_What you have to do_:
With the images removed, return every line below exactly as it reads.

* * *

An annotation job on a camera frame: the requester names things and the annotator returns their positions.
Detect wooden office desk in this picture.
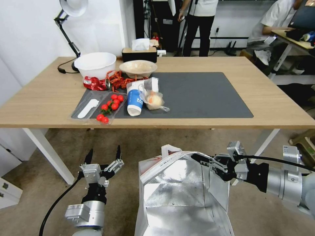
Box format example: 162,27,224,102
268,29,315,86

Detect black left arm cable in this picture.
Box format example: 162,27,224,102
39,176,83,236

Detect wooden table with white legs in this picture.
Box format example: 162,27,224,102
0,56,315,185

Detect dark monitor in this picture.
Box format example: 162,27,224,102
288,0,315,30

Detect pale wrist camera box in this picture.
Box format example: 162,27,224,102
82,163,102,184
226,141,249,185

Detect red crayfish shells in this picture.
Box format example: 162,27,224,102
106,70,150,94

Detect white tissue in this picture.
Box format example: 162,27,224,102
131,38,150,51

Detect foil-lined food delivery bag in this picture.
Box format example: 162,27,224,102
134,144,235,236

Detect black bag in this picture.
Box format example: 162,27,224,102
286,28,307,42

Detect dark grey table mat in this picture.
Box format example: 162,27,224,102
71,71,254,119

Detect plastic drink bottle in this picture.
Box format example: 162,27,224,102
302,31,315,43

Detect black tissue box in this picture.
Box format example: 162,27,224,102
121,47,158,63

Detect crushed red drink can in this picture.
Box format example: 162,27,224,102
83,75,111,91

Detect white plastic spoon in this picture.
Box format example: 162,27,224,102
77,99,100,119

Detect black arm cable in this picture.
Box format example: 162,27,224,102
240,154,315,173
39,176,83,236

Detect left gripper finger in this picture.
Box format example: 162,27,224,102
78,148,94,173
105,145,125,178

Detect black router with antennas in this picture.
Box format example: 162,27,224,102
225,41,237,56

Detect large white bowl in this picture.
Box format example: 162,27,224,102
73,52,117,80

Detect low wooden stool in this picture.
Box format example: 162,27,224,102
288,129,315,168

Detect clear plastic bag with food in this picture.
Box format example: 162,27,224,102
138,77,171,113

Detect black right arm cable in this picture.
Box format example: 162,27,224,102
240,154,315,173

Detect white cabinet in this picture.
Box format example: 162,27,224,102
0,128,38,210

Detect seated person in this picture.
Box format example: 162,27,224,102
247,0,304,67

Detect black lamp cable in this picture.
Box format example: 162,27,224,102
57,58,80,74

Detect standing person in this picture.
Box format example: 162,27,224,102
178,0,219,57

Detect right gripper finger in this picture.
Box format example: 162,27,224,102
191,153,228,167
199,160,228,181

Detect blue and white paper cup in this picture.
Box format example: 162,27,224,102
126,81,146,117

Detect clear plastic tray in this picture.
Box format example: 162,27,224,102
71,90,128,125

* * *

_Response to the task_:
An annotation job on a camera frame: the requester names things and the annotator returns their positions.
Detect wooden office desk in this picture.
Box format example: 162,27,224,102
268,29,315,86

Detect black left arm cable in this picture.
Box format example: 162,27,224,102
39,176,83,236

Detect wooden table with white legs in this picture.
Box format example: 162,27,224,102
0,56,315,185

Detect dark monitor in this picture.
Box format example: 162,27,224,102
288,0,315,30

Detect pale wrist camera box in this picture.
Box format example: 162,27,224,102
82,163,102,184
226,141,249,185

Detect red crayfish shells in this picture.
Box format example: 162,27,224,102
106,70,150,94

Detect white tissue in this picture.
Box format example: 162,27,224,102
131,38,150,51

Detect foil-lined food delivery bag in this picture.
Box format example: 162,27,224,102
134,144,235,236

Detect black bag in this picture.
Box format example: 162,27,224,102
286,28,307,42

Detect dark grey table mat in this picture.
Box format example: 162,27,224,102
71,71,254,119

Detect plastic drink bottle in this picture.
Box format example: 162,27,224,102
302,31,315,43

Detect black tissue box in this picture.
Box format example: 162,27,224,102
121,47,158,63

Detect crushed red drink can in this picture.
Box format example: 162,27,224,102
83,75,111,91

Detect white plastic spoon in this picture.
Box format example: 162,27,224,102
77,99,100,119

Detect black arm cable in this picture.
Box format example: 162,27,224,102
240,154,315,173
39,176,83,236

Detect left gripper finger in this picture.
Box format example: 162,27,224,102
78,148,94,173
105,145,125,178

Detect black router with antennas in this picture.
Box format example: 162,27,224,102
225,41,237,56

Detect large white bowl in this picture.
Box format example: 162,27,224,102
73,52,117,80

Detect low wooden stool in this picture.
Box format example: 162,27,224,102
288,129,315,168

Detect clear plastic bag with food in this picture.
Box format example: 162,27,224,102
138,77,171,113

Detect black right arm cable in this picture.
Box format example: 162,27,224,102
240,154,315,173

Detect white cabinet in this picture.
Box format example: 162,27,224,102
0,128,38,210

Detect seated person in this picture.
Box format example: 162,27,224,102
247,0,304,67

Detect black lamp cable in this picture.
Box format example: 162,27,224,102
57,58,80,74

Detect standing person in this picture.
Box format example: 162,27,224,102
178,0,219,57

Detect right gripper finger in this picture.
Box format example: 162,27,224,102
191,153,228,167
199,160,228,181

Detect blue and white paper cup in this picture.
Box format example: 162,27,224,102
126,81,146,117

Detect clear plastic tray in this picture.
Box format example: 162,27,224,102
71,90,128,125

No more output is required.